=== What to do ===
Repeat the listing below word for word, stopping after the line that contains "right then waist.".

=== Input ===
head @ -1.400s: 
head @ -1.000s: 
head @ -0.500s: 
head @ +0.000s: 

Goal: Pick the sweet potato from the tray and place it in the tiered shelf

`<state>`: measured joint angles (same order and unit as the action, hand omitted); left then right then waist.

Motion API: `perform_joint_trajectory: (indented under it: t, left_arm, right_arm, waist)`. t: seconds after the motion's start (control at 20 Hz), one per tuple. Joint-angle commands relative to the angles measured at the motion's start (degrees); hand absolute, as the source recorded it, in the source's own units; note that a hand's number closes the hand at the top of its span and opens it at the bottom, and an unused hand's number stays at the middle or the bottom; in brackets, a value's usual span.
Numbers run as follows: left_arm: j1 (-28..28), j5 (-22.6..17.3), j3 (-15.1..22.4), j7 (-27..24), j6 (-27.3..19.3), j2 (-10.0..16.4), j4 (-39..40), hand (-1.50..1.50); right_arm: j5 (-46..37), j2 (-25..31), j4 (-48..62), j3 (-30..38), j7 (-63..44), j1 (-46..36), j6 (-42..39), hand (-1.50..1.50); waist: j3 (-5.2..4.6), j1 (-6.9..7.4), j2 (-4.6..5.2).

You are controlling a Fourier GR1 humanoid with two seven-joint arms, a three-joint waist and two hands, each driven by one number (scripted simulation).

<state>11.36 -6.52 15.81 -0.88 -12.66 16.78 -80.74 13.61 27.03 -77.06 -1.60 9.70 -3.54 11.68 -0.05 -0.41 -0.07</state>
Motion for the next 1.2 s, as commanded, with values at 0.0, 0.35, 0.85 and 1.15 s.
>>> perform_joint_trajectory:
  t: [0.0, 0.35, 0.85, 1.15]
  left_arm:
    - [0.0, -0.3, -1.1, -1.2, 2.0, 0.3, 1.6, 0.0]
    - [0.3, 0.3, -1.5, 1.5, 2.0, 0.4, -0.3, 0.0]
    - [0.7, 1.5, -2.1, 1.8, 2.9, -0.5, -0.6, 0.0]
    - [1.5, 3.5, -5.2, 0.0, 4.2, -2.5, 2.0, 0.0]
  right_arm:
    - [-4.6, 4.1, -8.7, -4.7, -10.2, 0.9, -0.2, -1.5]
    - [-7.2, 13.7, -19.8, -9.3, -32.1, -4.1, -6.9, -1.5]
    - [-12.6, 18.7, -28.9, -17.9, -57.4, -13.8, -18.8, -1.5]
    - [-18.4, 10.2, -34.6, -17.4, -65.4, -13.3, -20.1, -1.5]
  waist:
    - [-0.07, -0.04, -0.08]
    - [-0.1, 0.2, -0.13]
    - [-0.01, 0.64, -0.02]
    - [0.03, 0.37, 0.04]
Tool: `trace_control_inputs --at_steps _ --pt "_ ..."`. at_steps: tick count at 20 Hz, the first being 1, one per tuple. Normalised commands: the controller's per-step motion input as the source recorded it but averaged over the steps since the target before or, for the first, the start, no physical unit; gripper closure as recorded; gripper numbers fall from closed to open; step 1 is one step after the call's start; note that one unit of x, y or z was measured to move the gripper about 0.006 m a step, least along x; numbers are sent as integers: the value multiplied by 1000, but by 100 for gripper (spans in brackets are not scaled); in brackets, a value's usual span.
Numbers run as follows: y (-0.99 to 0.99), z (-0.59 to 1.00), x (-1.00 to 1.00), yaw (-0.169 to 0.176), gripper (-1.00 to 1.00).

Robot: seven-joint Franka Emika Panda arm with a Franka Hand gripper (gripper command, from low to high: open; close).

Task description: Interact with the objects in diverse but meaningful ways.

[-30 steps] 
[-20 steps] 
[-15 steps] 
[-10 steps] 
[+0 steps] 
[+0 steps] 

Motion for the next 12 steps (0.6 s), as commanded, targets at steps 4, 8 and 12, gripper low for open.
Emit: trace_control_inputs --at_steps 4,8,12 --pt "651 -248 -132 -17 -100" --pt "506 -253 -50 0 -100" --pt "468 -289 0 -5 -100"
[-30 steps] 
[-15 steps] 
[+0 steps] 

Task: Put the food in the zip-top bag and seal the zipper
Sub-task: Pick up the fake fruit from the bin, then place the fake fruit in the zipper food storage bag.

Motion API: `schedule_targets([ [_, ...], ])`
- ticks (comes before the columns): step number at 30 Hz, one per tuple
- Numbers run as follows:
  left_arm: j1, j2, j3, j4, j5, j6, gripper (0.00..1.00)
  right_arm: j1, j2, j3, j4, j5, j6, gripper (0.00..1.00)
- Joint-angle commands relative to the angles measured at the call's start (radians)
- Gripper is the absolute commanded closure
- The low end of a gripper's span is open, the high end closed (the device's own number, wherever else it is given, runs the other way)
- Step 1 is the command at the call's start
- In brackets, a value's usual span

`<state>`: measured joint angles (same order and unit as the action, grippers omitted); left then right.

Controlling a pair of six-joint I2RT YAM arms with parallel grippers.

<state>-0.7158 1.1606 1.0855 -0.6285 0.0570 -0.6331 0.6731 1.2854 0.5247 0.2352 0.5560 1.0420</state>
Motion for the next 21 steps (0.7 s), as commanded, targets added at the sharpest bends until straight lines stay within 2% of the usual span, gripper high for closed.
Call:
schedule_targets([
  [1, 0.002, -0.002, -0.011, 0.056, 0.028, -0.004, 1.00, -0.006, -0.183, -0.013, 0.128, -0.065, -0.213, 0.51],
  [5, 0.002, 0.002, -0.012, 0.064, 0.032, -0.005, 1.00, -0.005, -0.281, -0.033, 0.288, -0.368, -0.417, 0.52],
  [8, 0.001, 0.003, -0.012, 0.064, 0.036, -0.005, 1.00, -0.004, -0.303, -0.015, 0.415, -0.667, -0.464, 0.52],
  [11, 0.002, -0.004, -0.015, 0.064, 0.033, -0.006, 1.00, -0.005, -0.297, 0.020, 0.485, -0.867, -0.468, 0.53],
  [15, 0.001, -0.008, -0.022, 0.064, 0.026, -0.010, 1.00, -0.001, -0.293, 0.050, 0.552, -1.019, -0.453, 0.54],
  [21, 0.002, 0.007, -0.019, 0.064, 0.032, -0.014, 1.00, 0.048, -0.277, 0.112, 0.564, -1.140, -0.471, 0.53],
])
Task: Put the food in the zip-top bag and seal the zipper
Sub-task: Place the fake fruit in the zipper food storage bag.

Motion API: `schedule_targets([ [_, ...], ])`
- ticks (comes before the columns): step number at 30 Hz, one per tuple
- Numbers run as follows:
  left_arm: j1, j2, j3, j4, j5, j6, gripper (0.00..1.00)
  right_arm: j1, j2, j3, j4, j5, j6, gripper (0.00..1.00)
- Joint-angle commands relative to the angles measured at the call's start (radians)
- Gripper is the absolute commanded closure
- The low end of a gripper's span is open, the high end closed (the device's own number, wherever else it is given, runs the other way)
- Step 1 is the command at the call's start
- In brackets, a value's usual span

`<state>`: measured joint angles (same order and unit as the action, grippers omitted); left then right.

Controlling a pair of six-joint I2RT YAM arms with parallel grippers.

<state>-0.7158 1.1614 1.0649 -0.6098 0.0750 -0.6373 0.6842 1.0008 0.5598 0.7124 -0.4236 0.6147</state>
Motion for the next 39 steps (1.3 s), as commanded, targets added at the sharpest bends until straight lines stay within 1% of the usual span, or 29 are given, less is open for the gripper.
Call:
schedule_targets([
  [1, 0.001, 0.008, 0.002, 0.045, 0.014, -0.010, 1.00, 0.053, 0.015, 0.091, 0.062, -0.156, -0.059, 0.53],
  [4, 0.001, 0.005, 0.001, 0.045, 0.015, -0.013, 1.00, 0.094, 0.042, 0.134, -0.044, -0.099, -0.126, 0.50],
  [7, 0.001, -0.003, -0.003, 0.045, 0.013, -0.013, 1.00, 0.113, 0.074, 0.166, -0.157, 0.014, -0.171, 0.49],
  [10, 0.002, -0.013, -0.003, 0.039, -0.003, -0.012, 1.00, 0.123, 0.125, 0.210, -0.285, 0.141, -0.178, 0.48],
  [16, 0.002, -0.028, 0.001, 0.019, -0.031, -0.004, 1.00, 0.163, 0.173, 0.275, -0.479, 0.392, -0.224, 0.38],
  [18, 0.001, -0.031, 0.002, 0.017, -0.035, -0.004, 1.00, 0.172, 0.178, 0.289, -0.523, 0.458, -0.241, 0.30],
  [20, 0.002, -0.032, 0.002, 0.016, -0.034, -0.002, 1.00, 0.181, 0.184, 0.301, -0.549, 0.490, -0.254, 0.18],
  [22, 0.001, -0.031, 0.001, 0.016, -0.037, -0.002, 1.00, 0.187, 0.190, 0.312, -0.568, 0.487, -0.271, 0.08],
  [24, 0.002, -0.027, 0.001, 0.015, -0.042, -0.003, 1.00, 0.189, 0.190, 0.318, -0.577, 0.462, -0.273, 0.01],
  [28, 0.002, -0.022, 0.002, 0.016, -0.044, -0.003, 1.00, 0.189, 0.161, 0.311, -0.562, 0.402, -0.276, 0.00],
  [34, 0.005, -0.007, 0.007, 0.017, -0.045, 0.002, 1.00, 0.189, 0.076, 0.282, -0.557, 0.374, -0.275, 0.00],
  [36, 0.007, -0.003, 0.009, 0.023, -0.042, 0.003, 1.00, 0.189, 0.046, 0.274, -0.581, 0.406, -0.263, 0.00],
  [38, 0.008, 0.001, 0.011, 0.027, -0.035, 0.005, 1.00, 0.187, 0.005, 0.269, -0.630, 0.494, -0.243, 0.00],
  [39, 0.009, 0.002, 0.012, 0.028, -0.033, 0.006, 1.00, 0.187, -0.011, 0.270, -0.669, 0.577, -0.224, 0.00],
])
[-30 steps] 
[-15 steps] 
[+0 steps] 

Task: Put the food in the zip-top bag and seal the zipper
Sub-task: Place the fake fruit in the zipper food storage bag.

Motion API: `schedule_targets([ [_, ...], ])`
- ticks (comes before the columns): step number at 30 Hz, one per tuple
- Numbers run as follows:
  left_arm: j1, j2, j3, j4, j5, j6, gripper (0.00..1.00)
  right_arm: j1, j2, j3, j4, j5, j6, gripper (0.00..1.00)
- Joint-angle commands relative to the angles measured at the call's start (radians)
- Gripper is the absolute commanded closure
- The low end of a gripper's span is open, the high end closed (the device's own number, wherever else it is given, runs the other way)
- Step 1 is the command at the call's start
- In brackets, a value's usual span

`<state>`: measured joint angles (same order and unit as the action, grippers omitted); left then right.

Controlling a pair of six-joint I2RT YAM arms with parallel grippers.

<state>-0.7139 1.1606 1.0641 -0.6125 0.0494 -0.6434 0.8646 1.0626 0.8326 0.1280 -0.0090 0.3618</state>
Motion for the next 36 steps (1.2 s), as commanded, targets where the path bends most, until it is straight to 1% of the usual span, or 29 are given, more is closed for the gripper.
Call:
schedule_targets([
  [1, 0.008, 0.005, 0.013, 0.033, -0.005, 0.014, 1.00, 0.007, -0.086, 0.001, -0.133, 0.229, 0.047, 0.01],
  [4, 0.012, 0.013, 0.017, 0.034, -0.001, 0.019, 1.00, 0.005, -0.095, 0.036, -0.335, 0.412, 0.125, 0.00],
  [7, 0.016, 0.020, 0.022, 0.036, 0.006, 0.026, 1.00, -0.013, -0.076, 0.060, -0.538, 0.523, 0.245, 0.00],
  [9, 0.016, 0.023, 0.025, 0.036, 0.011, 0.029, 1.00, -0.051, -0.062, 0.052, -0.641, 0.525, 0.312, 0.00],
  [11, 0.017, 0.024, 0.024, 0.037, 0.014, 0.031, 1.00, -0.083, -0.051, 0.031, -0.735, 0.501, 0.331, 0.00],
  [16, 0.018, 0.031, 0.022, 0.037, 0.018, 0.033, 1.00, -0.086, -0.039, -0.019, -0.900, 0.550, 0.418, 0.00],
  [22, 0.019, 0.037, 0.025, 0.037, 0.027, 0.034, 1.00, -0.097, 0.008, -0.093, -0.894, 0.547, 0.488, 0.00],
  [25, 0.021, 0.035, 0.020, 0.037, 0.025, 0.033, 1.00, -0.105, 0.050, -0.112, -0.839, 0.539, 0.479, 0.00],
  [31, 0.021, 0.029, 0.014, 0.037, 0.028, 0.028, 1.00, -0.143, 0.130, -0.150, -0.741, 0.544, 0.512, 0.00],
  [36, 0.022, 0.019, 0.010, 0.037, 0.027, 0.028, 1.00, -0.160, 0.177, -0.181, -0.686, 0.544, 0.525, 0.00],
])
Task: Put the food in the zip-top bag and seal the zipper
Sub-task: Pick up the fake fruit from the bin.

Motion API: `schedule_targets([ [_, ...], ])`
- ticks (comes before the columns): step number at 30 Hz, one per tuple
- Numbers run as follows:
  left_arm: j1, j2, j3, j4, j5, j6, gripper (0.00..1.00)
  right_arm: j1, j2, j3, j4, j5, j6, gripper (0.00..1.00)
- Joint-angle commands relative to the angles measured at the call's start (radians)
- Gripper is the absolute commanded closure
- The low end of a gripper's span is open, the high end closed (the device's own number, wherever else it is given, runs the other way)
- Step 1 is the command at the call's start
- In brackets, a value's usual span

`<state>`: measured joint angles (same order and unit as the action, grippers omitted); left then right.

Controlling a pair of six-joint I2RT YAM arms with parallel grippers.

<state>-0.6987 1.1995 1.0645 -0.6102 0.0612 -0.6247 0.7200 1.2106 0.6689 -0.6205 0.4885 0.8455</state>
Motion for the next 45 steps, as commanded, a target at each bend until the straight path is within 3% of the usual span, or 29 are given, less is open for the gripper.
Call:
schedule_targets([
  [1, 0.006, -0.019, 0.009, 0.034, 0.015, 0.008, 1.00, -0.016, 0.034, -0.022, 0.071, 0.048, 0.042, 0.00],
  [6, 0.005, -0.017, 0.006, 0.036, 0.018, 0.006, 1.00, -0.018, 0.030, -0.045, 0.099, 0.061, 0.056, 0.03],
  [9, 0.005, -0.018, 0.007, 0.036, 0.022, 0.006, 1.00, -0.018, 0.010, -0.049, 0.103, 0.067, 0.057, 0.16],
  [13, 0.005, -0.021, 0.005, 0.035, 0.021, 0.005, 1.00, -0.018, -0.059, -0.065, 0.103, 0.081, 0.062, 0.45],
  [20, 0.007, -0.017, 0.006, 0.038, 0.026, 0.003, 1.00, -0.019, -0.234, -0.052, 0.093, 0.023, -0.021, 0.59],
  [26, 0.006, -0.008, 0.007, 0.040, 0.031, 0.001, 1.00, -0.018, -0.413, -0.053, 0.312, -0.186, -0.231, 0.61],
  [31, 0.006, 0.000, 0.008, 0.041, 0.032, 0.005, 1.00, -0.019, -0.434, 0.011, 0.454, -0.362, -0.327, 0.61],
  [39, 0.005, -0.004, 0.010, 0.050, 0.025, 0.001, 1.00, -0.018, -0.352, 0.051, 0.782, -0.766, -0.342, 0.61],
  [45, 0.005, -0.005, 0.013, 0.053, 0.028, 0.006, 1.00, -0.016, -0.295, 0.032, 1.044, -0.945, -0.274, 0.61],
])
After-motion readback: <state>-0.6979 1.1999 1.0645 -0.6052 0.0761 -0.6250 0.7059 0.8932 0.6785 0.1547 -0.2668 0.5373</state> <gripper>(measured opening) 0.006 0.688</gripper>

=== Answer space ===
head @ -1.400s: 
head @ -1.000s: 
head @ -0.500s: 
head @ +0.000s: 

Goal: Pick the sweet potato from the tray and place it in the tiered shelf

`<state>`: measured joint angles (same order and unit as the action, hand omitted); left then right then waist.

This output is complete.